UN DENUNCIA SCIOCCANTE
Michael è tornato sulla sua carriera, denunciando il fenomeno del doping in un’autobiografia. L’ex ciclista ha ripreso questo argomento nel corso di un’intervista rilasciata a The Telegraph, ponendo l’accento sull’uso smodato di farmaci, con l’intento di migliorare le prestazioni sportive. Un aspetto portato alla luce dall’inchiesta di Fancy Bears. Ecco le parole di Barry: “Nel doping c’è un bianco e c’è un nero. La Sky è arrivata nel nero? A mio parere no, ma è in una zona grigia. L’uso di antidolorifici cade in quella zona, il tramadolo è in quella zona. Alla Sky sono stato bene, ho vissuto una bella esperienza, ma eticamente ho avuto delle discussioni sull’uso del tramadolo e dei sonniferi, soprattutto quando si vedono i corridori più giovani che abusano di questa roba così pesante. Ho chiesto ad un medico come si sarebbe sentito se ad un corridore caduto fosse stato trovato un farmaco che non deve essere consumato prima di guidare un veicolo. È rimasto in silenzio. Gli ho chiesto come si sarebbe sentito se questo corridore fosse morto ed è rimasto ancora in silenzio”.
COME MAI IL TRAMADOLO?
Al centro di questa denuncia c’è l’uso ingiustificato del tramadolo. Si tratta di un farmaco analgesico oppioide sintetico, che opera a livello del sistema nervoso centrale. Permette di alzare la soglia del dolore, evitando di avvertire fatica e stress. Non mancano gli effetti collaterali, come la sonnolenza ed il senso di vertigini. Dunque, non si esclude nemmeno che le tante cadute possano essere causate dall’abuso di questa sostanza.
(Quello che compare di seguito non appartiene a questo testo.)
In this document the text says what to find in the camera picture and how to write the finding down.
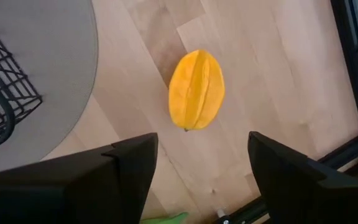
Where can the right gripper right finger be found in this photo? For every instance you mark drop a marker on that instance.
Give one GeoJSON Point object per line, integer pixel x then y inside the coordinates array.
{"type": "Point", "coordinates": [306, 193]}

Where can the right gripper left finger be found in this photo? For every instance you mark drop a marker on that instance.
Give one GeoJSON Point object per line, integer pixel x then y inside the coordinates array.
{"type": "Point", "coordinates": [73, 186]}

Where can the yellow starfruit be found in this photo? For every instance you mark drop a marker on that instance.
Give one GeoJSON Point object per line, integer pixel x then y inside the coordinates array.
{"type": "Point", "coordinates": [196, 90]}

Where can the green corn in husk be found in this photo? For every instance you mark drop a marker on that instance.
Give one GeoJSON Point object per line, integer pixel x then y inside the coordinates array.
{"type": "Point", "coordinates": [166, 220]}

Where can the round grey mat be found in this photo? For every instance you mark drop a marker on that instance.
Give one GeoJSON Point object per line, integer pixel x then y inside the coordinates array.
{"type": "Point", "coordinates": [57, 62]}

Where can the black aluminium table frame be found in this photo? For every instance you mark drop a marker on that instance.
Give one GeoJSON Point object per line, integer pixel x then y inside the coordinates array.
{"type": "Point", "coordinates": [345, 31]}

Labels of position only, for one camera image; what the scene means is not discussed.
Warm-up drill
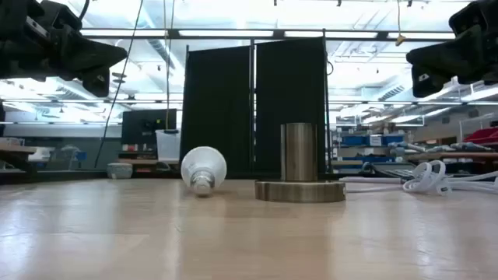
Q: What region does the yellow hanging cable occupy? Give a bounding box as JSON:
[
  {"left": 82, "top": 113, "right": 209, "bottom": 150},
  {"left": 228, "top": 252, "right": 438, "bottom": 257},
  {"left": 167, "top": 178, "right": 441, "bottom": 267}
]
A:
[{"left": 395, "top": 0, "right": 406, "bottom": 47}]

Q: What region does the white lamp cord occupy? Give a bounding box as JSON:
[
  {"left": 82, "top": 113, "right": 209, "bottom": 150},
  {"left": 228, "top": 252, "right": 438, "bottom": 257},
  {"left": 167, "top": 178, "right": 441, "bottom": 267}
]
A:
[{"left": 402, "top": 159, "right": 498, "bottom": 196}]

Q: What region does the small round ceramic bowl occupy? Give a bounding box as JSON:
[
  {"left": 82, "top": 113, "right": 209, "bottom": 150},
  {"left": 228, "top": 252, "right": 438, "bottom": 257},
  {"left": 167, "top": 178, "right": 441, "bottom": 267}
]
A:
[{"left": 107, "top": 162, "right": 134, "bottom": 180}]

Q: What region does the black hanging cable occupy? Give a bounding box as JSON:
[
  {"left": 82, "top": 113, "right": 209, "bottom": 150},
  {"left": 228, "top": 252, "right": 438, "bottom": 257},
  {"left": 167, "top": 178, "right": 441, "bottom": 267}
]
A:
[{"left": 94, "top": 0, "right": 144, "bottom": 169}]

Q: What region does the black monitor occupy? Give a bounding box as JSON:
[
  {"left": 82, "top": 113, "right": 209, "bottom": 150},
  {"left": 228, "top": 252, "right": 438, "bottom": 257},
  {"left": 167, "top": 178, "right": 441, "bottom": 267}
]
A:
[{"left": 121, "top": 108, "right": 178, "bottom": 147}]

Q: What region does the purple white pen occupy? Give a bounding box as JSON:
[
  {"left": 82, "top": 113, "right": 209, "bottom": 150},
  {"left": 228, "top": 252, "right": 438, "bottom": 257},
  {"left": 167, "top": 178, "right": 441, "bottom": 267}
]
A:
[{"left": 339, "top": 176, "right": 405, "bottom": 184}]

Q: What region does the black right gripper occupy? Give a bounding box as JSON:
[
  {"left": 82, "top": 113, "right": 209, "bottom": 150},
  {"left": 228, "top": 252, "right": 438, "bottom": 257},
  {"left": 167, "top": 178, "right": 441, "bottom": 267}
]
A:
[{"left": 406, "top": 0, "right": 498, "bottom": 98}]

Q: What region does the white lightbulb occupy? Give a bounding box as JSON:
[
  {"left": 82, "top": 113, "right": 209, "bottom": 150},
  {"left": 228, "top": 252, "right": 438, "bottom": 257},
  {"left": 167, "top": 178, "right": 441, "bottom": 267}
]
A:
[{"left": 181, "top": 145, "right": 228, "bottom": 198}]

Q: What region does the wooden workbench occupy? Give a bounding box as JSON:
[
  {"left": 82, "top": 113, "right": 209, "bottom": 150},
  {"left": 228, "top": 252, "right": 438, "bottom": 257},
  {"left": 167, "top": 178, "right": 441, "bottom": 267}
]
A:
[
  {"left": 0, "top": 144, "right": 38, "bottom": 174},
  {"left": 404, "top": 150, "right": 498, "bottom": 174}
]

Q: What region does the red storage bin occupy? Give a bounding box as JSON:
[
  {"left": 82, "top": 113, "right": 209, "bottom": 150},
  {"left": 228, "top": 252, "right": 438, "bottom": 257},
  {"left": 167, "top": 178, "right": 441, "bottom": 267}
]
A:
[{"left": 462, "top": 127, "right": 498, "bottom": 145}]

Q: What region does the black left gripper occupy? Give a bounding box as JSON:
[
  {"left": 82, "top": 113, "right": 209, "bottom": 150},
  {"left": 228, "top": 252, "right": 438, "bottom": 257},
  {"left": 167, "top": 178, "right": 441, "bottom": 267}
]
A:
[{"left": 0, "top": 0, "right": 128, "bottom": 98}]

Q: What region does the thin hanging cord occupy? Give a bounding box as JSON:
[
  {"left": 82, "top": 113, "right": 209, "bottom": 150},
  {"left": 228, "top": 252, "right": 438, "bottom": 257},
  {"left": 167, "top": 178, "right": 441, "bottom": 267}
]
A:
[{"left": 163, "top": 0, "right": 175, "bottom": 131}]

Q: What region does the black calculator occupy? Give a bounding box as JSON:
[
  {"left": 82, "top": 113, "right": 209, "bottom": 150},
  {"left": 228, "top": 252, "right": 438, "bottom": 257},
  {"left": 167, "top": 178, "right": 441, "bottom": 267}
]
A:
[{"left": 369, "top": 163, "right": 423, "bottom": 180}]

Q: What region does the black divider panel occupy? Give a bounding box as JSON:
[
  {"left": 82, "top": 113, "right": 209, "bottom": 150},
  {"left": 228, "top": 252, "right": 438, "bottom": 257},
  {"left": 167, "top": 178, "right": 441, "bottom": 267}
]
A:
[
  {"left": 179, "top": 44, "right": 253, "bottom": 177},
  {"left": 254, "top": 37, "right": 328, "bottom": 176}
]

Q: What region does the brushed metal lamp base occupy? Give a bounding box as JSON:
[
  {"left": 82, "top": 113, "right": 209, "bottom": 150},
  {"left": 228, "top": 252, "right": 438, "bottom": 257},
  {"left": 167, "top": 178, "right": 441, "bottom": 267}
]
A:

OMBRE SUL TEAM SKY: CONSEGUENZE PER GLI AZZURRI?
Di fronte alle dichiarazioni di Barry, si allungano ombre inquietanti sul team Sky. La squadra inglese di Dave Brailsford aveva già attirato i sospetti di molti addetti ai lavori per le prestazioni straordinarie di Bradley Wiggins e Chris Froome, vincitori rispettivamente del Tour de France 2012 e delle Grande Boucle 2013, 2015 e 2016. Entrambi erano finiti nel mirino di Fancy Bears proprio per il permesso di utilizzare alcuni farmaci teoricamente proibiti. Erano anche emerse voci di un possibile utilizzo della camera ipobarica da parte di Wiggins. Aveva fatto discutere l’uso di un medicinale antiallergico (salbutamolo?), mai del tutto specificato, da parte di Froome al Giro di Romandia nel 2014. Finora, però, tutto si era limitato a wattaggi notevoli, ma privi di preoccupazioni fondate. Se dovessero essere confermati questi sospetti, ci potrebbero anche essere conseguenze per alcuni atleti azzurri, come Gianni Moscon, Salvatore Puccio, Elia Viviani, medaglia d’oro alle Olimpiadi di Rio 2016, e, da poco, anche Diego Rosa, punta del movimento azzurro.